Exercise details -
With pictures excluded, copy word for word the lines in the data below from the line containing "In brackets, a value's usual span" through the line containing "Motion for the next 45".

Dataset items
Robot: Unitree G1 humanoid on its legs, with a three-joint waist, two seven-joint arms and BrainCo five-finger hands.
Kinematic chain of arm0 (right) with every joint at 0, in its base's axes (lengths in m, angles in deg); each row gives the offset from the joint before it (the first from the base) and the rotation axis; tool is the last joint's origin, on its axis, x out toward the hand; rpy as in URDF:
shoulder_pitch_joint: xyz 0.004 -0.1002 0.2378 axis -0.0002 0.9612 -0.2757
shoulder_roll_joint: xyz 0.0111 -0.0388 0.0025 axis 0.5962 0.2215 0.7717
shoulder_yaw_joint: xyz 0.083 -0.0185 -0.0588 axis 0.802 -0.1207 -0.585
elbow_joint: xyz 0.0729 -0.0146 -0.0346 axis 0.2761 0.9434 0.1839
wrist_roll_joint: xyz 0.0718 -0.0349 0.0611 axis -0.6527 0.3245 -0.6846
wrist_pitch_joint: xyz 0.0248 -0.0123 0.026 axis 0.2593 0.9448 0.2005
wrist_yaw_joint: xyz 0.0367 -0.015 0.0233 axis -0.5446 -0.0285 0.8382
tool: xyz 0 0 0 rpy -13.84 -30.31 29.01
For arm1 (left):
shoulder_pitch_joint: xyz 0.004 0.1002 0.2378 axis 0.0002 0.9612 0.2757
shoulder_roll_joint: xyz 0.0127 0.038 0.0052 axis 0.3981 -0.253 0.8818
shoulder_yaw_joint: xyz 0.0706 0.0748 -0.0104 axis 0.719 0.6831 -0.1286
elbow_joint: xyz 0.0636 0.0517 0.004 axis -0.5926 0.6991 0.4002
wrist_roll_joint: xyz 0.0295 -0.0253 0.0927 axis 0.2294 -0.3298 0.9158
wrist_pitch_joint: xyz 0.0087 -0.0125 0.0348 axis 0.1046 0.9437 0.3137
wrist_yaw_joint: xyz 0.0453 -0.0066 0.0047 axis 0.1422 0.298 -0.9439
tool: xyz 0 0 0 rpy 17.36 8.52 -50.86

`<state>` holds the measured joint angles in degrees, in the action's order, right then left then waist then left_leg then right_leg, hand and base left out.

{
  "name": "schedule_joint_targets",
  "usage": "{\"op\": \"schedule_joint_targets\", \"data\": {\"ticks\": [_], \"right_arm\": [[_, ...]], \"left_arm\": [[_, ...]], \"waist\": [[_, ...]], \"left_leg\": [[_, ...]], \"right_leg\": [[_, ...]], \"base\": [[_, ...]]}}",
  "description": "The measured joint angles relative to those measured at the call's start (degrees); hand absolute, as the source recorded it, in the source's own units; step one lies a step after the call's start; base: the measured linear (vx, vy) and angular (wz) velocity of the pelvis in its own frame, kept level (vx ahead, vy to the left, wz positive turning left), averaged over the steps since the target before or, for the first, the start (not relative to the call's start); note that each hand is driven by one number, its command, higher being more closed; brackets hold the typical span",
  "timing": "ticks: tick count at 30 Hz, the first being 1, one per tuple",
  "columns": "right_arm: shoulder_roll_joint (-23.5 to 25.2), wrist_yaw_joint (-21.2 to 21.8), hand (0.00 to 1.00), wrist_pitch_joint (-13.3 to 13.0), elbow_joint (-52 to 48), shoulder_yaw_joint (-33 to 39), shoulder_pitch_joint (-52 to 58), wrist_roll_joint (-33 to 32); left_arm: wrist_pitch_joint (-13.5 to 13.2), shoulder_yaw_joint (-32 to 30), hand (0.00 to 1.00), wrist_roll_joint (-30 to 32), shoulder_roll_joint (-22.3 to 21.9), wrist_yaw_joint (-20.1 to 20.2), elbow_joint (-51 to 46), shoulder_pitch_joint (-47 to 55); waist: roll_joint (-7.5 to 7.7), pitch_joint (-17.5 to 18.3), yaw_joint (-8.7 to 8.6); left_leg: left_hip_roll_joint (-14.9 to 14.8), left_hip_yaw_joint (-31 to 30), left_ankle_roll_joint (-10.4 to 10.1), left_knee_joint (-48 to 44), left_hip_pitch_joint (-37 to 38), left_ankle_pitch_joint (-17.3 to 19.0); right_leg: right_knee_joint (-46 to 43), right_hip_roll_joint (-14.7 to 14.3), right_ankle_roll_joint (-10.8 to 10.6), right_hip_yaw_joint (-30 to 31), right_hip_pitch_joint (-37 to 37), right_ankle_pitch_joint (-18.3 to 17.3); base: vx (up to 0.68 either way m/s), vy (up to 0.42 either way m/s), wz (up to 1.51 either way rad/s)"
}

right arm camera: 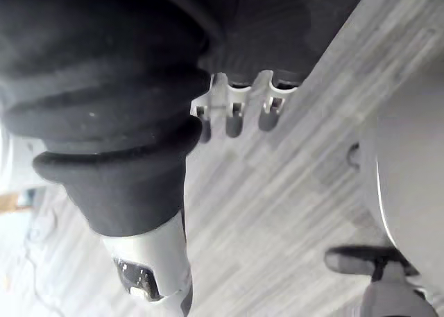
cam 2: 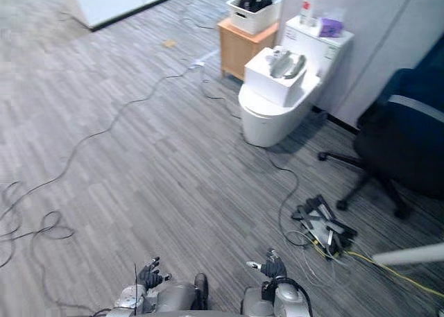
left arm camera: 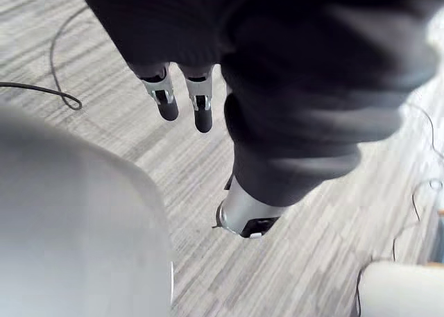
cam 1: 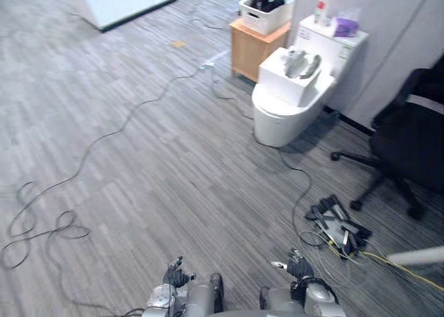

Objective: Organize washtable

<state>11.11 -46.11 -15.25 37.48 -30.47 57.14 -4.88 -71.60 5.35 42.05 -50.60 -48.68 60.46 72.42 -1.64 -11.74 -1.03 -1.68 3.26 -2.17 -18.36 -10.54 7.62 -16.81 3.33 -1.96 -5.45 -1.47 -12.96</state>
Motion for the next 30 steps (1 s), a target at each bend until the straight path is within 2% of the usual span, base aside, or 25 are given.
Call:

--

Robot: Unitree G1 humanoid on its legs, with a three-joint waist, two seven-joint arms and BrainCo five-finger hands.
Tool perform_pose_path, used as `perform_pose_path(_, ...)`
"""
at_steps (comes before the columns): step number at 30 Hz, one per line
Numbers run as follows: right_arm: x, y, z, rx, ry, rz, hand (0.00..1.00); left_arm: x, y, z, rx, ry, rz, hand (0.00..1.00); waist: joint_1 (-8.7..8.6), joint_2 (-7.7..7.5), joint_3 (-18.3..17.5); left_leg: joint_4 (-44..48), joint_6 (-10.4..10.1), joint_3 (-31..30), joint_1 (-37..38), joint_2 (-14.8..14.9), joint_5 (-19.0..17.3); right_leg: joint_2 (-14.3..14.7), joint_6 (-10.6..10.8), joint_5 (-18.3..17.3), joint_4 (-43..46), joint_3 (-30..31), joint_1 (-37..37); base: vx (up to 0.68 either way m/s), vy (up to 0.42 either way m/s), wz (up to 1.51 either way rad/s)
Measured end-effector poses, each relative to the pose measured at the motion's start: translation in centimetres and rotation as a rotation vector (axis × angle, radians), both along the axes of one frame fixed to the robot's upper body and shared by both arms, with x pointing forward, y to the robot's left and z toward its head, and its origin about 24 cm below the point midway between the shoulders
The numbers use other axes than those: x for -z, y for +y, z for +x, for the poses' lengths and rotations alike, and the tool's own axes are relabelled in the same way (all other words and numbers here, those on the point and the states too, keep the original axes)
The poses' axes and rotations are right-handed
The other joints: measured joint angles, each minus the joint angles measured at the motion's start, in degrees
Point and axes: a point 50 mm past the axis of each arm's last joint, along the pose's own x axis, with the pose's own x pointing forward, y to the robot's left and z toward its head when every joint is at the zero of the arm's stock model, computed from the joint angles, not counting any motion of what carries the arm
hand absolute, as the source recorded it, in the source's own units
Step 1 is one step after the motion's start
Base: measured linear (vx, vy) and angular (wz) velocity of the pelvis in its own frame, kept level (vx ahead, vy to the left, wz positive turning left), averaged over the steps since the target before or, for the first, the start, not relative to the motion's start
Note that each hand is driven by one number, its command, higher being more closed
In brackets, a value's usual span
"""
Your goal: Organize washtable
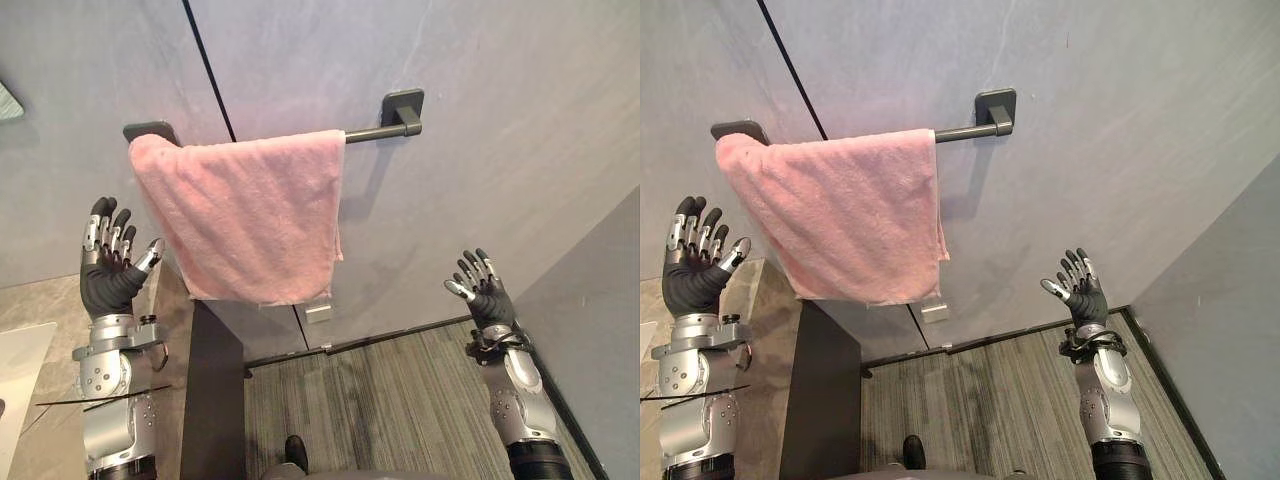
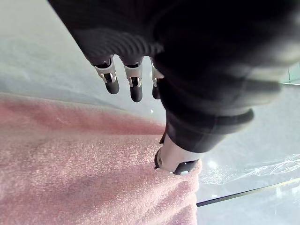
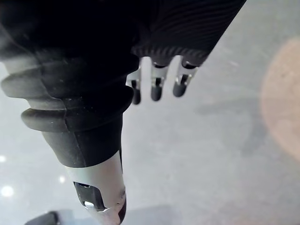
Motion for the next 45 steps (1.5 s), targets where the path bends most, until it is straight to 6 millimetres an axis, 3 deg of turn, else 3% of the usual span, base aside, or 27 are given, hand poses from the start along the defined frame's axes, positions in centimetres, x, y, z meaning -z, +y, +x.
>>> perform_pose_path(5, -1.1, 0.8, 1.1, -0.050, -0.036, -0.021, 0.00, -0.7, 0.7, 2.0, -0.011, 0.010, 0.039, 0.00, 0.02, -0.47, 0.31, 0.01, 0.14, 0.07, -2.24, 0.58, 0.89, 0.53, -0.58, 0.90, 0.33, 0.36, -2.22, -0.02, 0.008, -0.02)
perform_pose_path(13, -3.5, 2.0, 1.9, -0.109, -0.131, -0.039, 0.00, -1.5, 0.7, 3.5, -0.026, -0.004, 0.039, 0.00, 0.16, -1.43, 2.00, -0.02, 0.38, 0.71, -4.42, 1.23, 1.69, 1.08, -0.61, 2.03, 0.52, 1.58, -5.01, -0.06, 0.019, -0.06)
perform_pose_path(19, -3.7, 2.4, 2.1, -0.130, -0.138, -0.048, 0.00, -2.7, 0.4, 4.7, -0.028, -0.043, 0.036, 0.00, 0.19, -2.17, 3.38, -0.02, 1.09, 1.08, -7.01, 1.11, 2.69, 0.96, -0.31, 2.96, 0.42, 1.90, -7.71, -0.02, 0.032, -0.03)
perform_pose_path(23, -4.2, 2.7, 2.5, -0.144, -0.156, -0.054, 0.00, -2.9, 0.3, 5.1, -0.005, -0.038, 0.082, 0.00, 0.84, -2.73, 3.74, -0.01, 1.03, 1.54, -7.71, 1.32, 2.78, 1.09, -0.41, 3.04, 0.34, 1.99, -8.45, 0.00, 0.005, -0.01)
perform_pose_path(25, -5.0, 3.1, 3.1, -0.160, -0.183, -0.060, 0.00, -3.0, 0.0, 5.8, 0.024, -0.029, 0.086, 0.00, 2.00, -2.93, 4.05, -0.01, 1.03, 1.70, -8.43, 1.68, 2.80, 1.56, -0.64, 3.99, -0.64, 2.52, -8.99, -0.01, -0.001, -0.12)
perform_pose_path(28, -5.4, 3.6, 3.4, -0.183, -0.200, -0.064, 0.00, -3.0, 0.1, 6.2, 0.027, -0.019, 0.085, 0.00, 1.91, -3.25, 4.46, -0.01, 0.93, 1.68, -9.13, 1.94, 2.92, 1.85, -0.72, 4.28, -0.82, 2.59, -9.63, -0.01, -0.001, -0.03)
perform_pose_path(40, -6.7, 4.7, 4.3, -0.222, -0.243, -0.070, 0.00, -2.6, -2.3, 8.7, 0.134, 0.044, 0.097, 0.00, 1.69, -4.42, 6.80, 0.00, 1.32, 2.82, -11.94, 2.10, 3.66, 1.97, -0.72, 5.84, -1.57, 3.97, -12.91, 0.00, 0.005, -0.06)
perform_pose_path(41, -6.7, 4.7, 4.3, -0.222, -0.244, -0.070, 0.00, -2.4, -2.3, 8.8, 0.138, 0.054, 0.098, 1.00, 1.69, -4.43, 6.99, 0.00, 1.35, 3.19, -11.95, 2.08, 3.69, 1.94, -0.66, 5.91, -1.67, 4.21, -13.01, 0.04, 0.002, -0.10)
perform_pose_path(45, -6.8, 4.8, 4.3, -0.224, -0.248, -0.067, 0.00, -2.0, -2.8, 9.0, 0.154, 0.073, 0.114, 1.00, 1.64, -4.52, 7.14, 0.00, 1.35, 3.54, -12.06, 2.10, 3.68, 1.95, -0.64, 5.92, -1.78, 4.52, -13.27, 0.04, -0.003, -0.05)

Answer to the problem -
In brackets, a value's usual span
"""
Your goal: Organize washtable
Motion for the next 45 steps (1.5 s), targets where the path bends most, until it is straight to 6 millimetres an axis, 3 deg of turn, else 3% of the usual span, base aside, or 27 are given, hand poses from the start along the defined frame's axes, positions in centimetres, x, y, z meaning -z, +y, +x.

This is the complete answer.